Friday, July 8, 2011

Dramatic Changes in Music Rubrics for New Missal

Dramatic Changes in Music Rubrics for New Missal

Some of the most advanced thinkers in the world of music and liturgy have long identified the critical problem in Catholic music today. They have pointed out that the Mass itself provides for the texts and the music for the Mass, but in the General Instruction on on the Roman Missal, there appears a loophole. Musicians can sing what is appointed, or (“option 4”) they can sing something else, and that something else is limited only by what the musicians themselves deem as “appropriate.” What this has meant, in effect, is: anything goes. This is why it often seems that when it comes to music at Mass that, well, anything goes.
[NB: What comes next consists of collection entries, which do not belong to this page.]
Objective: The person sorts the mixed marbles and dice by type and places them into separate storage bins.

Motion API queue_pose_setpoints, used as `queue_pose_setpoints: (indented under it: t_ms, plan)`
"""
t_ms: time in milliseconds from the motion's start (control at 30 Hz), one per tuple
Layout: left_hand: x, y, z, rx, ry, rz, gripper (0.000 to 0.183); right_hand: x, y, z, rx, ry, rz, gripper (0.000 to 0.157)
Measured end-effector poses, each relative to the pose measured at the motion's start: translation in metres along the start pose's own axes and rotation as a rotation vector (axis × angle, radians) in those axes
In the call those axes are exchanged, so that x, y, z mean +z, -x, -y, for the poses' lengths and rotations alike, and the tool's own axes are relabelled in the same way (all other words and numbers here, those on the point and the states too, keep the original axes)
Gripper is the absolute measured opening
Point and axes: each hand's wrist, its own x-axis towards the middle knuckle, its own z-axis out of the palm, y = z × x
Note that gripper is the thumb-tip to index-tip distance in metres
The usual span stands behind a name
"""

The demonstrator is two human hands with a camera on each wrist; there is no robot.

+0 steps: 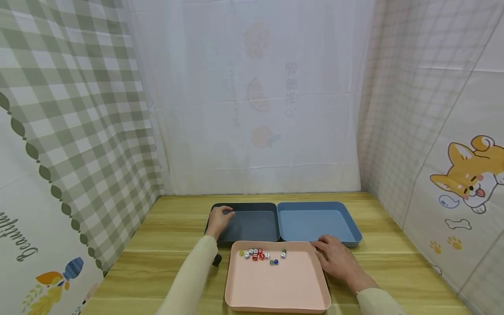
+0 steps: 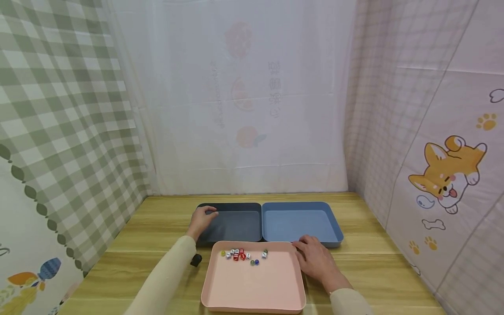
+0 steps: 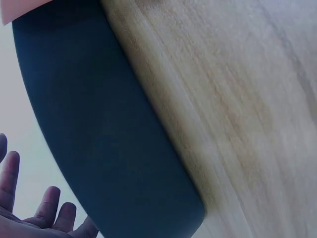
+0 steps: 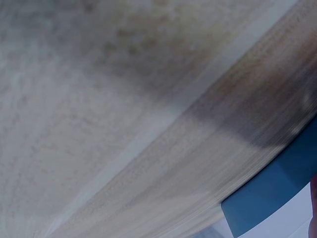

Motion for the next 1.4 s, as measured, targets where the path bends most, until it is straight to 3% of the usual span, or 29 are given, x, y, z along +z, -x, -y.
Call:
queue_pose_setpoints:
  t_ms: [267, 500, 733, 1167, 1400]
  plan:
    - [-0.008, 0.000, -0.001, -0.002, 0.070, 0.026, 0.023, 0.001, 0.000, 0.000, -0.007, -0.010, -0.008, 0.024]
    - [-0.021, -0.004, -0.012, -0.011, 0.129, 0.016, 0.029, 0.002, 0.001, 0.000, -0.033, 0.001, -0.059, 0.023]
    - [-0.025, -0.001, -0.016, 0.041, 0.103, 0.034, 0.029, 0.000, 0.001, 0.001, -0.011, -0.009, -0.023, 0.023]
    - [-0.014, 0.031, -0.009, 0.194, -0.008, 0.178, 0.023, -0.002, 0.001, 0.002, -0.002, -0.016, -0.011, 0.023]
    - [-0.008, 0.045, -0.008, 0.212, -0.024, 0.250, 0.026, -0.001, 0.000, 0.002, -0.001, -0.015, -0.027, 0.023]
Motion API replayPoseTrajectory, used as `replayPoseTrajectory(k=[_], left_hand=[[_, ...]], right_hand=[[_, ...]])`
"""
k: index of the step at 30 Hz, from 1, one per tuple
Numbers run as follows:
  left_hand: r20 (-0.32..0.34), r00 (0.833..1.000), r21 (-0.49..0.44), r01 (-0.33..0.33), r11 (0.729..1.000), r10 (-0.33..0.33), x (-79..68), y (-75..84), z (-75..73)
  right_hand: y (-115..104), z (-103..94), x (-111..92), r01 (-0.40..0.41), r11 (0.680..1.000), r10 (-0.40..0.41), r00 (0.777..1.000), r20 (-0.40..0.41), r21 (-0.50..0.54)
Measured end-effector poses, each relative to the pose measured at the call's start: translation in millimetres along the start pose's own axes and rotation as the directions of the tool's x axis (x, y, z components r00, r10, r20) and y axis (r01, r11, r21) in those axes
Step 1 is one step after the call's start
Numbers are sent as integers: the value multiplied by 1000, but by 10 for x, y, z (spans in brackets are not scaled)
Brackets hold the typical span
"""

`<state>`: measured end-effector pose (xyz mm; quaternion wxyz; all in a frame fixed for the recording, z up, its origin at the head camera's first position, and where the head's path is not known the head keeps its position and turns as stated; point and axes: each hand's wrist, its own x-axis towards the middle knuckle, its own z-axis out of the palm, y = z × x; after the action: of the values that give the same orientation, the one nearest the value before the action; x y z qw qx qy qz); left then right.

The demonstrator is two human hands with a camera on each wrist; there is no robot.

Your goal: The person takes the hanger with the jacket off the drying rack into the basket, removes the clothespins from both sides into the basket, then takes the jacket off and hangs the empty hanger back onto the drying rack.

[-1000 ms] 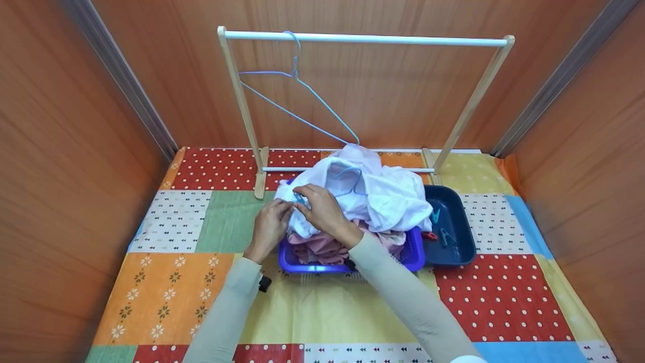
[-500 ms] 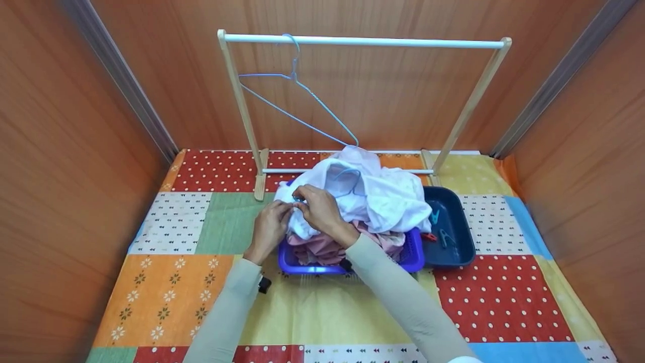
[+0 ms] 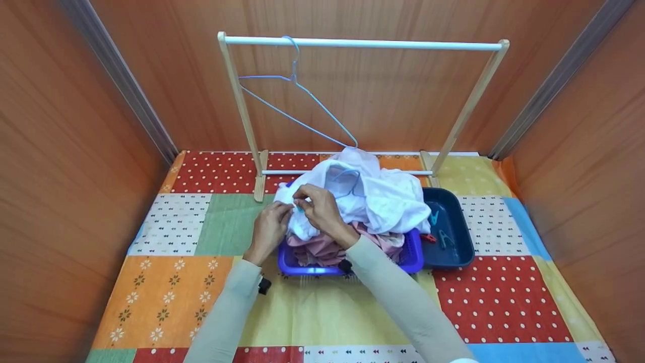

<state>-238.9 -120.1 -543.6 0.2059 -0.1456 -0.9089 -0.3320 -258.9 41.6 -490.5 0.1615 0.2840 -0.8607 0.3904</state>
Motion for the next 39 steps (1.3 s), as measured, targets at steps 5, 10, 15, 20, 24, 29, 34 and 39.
replayPoseTrajectory(k=[5, 10, 15, 20, 24, 29, 34, 39], left_hand=[[1, 1000, -9, 5, 1000, -5, -5, -5, -1], [11, 1000, -22, 19, 1000, -19, -12, -13, -1], [1, 1000, -15, 19, 1000, -19, -16, -6, -6], [2, 1000, -5, 12, 1000, -12, -12, 5, -9], [11, 1000, 2, 13, 1000, -13, -12, 3, -6], [5, 1000, -7, 11, 1000, -11, -15, 5, -7], [-1, 1000, -19, 1, 1000, -1, -24, 5, -1], [-12, 1000, -31, -10, 999, 9, -31, -10, 15]], right_hand=[[-23, -47, 1, 12, 999, -10, 999, -31, 51], [-103, -126, -19, 27, 999, -27, 1000, -11, 41], [-191, -218, -58, 42, 999, -43, 998, 38, 24], [-254, -320, -120, 61, 998, -62, 997, 44, 31], [-304, -428, -177, 69, 997, -70, 996, 47, 38], [-335, -579, -256, 73, 997, -75, 996, 48, 38], [-300, -709, -362, 85, 996, -86, 996, 5, 37], [-216, -819, -469, 79, 996, -78, 997, -23, 51]])
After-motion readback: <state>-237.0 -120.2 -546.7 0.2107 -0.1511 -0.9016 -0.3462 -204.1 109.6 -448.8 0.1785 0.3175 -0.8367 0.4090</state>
I’m happy to report that the legislative ground has just shifted, and dramatically so. The new translation of the General Instruction removes the discretion from the music team to sing pretty much whatever it wants. The new text, which pertains to the new translation of the Missal that comes into effect on Advent this year, makes it clear beyond any doubt: the music of the Mass is the chanted propers of the Mass. There are options but these options all exist within the universe of the primary normative chant. There can be no more making up some random text, setting it to music, and singing it as the entrance, offertory, or communion.

 Link to Tucker blog...

H/t:  Stella Borealis

1 comment:

Anonymous said...

One litnik (Fr. Anthony Ruff, OSB, at the infamous Collegeville) queried another one in the bishops' USCCCP and got a reply that throws water on Jeffrey Tucker's interpretation. As reported on his Pray Tell blog (http://www.praytellblog.com/index.php/2011/07/08/no-big-deal/):

I just emailed Fr. Rick Hilgartner at the Bishops’ Committee for Divine Worship about this. My question and his response:

AWR: Rick, does the fourth option for the entrance chant in GIRM 48 still refer to an appropriate hymn or song chosen by local liturgical planners?

RH:Yes.

Fr. Hilgartner also noted that, in his understanding, the paragraph is about the text to be sung, not the musical form it takes. The point is that the prescribed antiphons can, and perhaps should, influence the choice of hymnody. An example (from him) is using the hymn “The King of Love My Shepherd Is” if the entrance antiphon is from Psalm 23.

My advice to would-be interpreters: First, check out all the ways cantus has been used in the papal documents of the 20th century on sacred music, especially to refer to popular congregational songs of various nations and peoples. Second, check out the history of indults allowing such songs to replace Latin propers, how this made its way into Musicam sacram no. 32 (“The custom…widely confirmed by indults, of substituting other songs for the songs in the Graduale…”,) and how this prehistory informs GIRM 48.